In Deutschland wurde die RHD erstmals 1988 nachgewiesen. Ein entsprechender Impfstoff war bald darauf verfügbar und ermöglichte den erfolgreichen Schutz geimpfter Kaninchen-Bestände vor der Erkrankung. Im Jahr 2010 trat unerwartet in Frankreich, später auch auf der Iberischen Halbinsel und in Italien, eine neue Virusvariante in Erscheinung, die trotz Impfung eine hohe Todesrate bis zu 50% bei infizierten Tieren verursachte. Diese neue, als RHDV-2 bezeichnete Virusvariante wurde in 2013 erstmals auch in Deutschland nachgewiesen. Neben den bereits genannten Ländern gibt es RHDV-2-Fälle innerhalb Europas auch im Vereinigten Königreich, Dänemark, Schweden, Polen, der Schweiz und in den Niederlanden. RHDV-2 hat in seinem Verbreitungsgebiet nach seinem erstmaligen Auftreten die „klassischen“ RHDV-Stämme so gut wie vollständig verdrängt. Mit Hilfe von Impfstoffen lassen sich jedoch auch die Infektionen mit RHDV-2 kontrollieren. Allerdings bestehen für RHDV-2 Stämme die Besonderheiten, dass auch Feldhasen für die Infektion empfänglich sind, die dann zusätzlich zur Virusausbreitung beitragen. Außerdem erkranken an RHDV-2 auch Jungtiere unter 4-6 Wochen schwer, welche typischerweise von der klassischen hämorrhagischen Krankheit der Kaninchen nicht betroffen sind (Nestlingsimmunität). Die jüngste bekannte Stufe der RHD-Virusevolution stellt ein 2019 in Frankreich und Belgien beobachteter, besonders aggressiver („hypervirulenter“) RHDV-2-Stamm dar, der zu überdurchschnittlichen Verlusten in Mast- und Zuchtbetrieben führt, da dieser auch bei korrekt gegen RHDV-2 geimpften Tieren die hämorrhagische Krankheit der Kaninchen auslösen kann. In Deutschland wurden diese Varianten bislang glücklicherweise noch nicht beobachtet.

Wie äußert sich die Erkrankung und wie wird das RHD-Virus übertragen?

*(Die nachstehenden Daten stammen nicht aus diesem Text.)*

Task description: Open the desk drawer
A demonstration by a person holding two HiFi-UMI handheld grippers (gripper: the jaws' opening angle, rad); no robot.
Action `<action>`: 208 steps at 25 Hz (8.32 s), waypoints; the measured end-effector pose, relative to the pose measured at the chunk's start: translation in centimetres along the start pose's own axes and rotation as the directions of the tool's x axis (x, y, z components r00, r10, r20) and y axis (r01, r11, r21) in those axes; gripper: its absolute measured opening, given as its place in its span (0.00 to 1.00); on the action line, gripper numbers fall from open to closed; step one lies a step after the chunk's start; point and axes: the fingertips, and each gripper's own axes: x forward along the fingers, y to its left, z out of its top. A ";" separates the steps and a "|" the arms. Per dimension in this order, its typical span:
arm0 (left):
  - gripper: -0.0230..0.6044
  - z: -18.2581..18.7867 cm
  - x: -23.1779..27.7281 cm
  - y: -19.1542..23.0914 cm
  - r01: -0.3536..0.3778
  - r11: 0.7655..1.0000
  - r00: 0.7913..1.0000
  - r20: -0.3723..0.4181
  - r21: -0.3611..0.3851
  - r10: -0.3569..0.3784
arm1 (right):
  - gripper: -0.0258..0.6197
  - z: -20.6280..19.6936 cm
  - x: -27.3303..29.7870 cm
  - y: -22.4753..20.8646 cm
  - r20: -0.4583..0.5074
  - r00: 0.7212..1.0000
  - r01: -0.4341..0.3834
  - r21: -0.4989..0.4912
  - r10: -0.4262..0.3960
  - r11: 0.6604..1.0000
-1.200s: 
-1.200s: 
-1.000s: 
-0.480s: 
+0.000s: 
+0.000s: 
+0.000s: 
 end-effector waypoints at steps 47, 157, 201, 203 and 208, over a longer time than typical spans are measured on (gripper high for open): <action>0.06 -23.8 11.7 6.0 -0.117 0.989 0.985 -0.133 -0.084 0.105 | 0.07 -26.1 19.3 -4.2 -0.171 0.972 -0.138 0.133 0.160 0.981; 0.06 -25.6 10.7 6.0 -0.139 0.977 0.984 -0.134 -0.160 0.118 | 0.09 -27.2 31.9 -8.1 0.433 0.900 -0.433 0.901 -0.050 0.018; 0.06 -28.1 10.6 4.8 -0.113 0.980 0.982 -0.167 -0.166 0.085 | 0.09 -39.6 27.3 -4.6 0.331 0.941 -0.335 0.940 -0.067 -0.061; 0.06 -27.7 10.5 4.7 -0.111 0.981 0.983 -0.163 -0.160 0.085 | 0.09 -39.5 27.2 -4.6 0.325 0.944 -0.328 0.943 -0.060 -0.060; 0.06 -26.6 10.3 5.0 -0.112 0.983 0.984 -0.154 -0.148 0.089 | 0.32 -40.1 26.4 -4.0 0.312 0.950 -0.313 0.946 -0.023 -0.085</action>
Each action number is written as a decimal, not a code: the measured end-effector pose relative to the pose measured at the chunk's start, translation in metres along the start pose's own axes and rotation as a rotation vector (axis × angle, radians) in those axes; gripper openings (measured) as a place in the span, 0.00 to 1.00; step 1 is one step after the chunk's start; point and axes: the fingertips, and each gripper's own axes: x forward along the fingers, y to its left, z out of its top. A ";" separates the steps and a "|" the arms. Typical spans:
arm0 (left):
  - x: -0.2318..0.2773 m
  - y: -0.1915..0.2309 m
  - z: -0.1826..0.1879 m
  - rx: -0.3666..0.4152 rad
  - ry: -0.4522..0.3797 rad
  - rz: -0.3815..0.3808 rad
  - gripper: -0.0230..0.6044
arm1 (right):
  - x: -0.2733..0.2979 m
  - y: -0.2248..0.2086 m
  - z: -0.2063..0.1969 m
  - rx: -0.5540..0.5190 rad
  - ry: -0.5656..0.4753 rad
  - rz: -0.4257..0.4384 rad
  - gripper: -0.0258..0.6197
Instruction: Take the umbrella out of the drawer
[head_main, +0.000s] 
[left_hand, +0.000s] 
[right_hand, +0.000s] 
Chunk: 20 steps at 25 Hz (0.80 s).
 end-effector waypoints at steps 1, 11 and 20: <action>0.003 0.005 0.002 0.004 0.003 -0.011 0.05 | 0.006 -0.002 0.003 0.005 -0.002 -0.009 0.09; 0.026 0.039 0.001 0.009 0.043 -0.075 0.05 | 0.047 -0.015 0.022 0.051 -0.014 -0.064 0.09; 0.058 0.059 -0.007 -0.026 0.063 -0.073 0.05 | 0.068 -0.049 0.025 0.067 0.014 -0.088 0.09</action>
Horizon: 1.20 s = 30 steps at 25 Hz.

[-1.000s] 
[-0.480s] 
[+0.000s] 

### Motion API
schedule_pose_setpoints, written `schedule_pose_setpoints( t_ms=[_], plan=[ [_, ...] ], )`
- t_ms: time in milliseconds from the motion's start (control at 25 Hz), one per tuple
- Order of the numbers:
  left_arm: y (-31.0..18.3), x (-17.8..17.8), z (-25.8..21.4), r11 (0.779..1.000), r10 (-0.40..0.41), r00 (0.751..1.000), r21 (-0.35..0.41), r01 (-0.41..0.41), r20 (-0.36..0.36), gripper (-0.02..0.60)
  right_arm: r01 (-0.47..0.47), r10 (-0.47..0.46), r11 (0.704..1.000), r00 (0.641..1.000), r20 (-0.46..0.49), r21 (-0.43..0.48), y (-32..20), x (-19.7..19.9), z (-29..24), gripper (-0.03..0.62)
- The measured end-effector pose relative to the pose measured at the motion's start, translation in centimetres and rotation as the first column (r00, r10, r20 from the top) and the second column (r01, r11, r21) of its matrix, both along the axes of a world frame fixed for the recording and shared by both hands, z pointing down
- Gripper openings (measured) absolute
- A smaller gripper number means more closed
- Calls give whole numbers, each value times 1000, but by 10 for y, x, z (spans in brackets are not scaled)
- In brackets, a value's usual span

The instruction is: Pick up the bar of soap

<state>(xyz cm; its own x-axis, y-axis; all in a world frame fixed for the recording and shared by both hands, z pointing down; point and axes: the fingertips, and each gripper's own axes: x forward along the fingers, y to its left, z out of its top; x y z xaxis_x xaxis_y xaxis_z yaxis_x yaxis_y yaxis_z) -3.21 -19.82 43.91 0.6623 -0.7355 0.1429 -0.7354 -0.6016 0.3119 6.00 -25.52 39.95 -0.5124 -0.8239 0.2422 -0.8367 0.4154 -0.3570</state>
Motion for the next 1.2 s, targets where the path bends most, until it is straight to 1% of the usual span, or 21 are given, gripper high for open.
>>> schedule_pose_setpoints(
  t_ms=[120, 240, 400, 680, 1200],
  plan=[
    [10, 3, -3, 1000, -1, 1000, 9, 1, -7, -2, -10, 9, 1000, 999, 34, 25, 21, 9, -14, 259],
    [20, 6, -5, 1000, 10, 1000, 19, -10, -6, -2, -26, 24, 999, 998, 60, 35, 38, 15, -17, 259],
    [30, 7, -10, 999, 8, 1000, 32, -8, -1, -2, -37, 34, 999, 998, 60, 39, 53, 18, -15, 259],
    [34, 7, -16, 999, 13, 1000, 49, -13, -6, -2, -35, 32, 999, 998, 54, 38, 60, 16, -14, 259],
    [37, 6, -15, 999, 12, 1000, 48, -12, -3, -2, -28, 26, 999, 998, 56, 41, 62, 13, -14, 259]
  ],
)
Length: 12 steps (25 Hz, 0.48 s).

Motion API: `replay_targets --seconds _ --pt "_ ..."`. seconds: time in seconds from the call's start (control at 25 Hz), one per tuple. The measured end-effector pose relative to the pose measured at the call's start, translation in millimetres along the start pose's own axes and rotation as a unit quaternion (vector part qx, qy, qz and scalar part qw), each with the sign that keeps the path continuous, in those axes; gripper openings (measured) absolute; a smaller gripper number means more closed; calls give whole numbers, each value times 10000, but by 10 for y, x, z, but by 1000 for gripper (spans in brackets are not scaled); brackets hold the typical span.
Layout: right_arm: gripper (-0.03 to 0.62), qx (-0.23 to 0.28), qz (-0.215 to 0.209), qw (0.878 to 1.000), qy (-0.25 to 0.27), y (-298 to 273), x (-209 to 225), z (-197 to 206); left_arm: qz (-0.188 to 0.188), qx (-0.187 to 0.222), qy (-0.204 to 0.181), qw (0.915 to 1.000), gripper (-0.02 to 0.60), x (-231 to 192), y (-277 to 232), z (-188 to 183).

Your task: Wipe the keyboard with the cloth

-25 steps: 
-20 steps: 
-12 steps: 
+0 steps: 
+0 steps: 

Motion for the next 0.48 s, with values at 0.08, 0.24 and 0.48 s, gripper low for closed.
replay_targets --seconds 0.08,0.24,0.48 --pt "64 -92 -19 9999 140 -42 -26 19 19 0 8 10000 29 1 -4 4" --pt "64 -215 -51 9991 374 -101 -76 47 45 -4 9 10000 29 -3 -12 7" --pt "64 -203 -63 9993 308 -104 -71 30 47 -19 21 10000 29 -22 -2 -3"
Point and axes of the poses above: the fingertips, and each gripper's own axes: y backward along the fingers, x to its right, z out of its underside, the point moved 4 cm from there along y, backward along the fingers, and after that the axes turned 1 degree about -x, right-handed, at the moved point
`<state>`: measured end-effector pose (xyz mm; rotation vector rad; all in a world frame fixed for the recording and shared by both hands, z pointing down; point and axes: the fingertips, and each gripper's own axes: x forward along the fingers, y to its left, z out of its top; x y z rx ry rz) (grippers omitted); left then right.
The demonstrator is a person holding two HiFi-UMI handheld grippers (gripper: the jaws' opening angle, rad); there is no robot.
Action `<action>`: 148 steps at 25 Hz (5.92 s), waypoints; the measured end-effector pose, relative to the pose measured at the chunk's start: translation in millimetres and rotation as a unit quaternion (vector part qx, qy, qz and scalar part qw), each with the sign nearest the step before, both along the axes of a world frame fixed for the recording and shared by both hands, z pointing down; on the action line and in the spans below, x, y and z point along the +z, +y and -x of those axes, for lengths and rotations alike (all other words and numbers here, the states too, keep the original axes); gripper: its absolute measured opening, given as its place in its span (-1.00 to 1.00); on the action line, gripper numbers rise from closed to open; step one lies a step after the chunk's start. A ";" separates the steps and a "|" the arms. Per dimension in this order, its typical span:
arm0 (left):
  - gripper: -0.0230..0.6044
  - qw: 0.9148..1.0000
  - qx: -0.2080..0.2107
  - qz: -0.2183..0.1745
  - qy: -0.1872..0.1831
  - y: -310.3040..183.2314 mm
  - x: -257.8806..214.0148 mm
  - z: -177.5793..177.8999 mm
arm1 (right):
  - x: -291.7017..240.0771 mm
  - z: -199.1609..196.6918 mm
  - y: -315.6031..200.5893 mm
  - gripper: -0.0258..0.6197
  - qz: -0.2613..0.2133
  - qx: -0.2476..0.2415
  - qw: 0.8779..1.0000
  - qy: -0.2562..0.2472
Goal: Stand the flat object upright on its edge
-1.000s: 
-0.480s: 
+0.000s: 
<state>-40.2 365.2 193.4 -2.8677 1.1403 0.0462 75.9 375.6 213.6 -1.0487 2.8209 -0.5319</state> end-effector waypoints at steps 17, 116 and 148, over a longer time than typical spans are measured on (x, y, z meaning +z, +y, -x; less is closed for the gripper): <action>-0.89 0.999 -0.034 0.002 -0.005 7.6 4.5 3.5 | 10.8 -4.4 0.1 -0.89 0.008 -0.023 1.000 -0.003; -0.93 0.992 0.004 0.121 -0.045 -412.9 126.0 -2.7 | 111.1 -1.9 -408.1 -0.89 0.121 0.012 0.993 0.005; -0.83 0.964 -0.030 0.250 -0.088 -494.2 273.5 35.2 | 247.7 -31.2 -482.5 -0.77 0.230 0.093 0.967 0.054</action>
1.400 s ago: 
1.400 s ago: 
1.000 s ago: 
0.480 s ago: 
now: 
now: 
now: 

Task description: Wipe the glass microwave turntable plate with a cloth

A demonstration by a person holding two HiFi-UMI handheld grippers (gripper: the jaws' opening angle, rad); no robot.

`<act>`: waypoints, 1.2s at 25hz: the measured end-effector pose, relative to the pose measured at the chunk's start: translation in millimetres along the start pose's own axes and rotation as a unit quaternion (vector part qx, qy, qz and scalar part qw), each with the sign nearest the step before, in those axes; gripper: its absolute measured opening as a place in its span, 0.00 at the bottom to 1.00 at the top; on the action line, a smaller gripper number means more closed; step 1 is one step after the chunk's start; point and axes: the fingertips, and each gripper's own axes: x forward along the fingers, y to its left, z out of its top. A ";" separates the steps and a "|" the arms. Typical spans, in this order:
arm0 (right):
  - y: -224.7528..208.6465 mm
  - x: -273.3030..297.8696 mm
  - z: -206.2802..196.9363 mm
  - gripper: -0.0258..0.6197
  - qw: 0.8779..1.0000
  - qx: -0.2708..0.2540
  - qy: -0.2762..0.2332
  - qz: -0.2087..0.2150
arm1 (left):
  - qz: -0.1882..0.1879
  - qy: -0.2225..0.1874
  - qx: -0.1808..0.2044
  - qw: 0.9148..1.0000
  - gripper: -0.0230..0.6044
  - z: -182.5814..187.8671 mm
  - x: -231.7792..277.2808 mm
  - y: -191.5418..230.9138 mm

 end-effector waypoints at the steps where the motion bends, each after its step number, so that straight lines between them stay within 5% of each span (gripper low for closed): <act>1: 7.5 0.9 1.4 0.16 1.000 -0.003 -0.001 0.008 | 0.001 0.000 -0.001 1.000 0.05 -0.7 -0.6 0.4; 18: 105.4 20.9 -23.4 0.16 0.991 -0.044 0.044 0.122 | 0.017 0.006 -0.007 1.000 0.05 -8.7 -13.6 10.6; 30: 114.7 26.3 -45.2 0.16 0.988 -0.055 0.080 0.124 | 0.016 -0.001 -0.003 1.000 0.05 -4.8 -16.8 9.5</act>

Der typische Krankheitsverlauf unterscheidet sich zwischen den verschiedenen oben beschriebenen Virusvarianten üblicherweise nicht. In der Regel entwickelt sich die Erkrankung äußerst schnell (perakuter Krankheitsverlauf). „Gestern noch völlig gesund und unauffällig und am nächsten Morgen plötzlich tot“. Das sind die typischen Vorberichte, die der Veterinärpathologe von Kaninchenhaltern zu hören bekommt. Können noch Symptome beobachtet werden, kommt es sehr plötzlich zu hohem Fieber, Apathie, Futterverweigerung und in ca. 10-20 % der Fälle zu blutigem Nasenausfluss. Ursache ist eine allgemeine (generalisierte) Gerinnungsstörung, die durch eine Leberentzündung (nekrotisierende Hepatitis) bedingt ist. Des Weiteren können infizierte Kaninchen durch Störungen der Atemwege und des Nervensystems auffallen. In der Regel führt die Erkrankung bereits nach 12-36 Stunden zum Tod des betroffenen Tieres. Langandauernde (chronische) Krankheitsverläufe sind äußerst selten.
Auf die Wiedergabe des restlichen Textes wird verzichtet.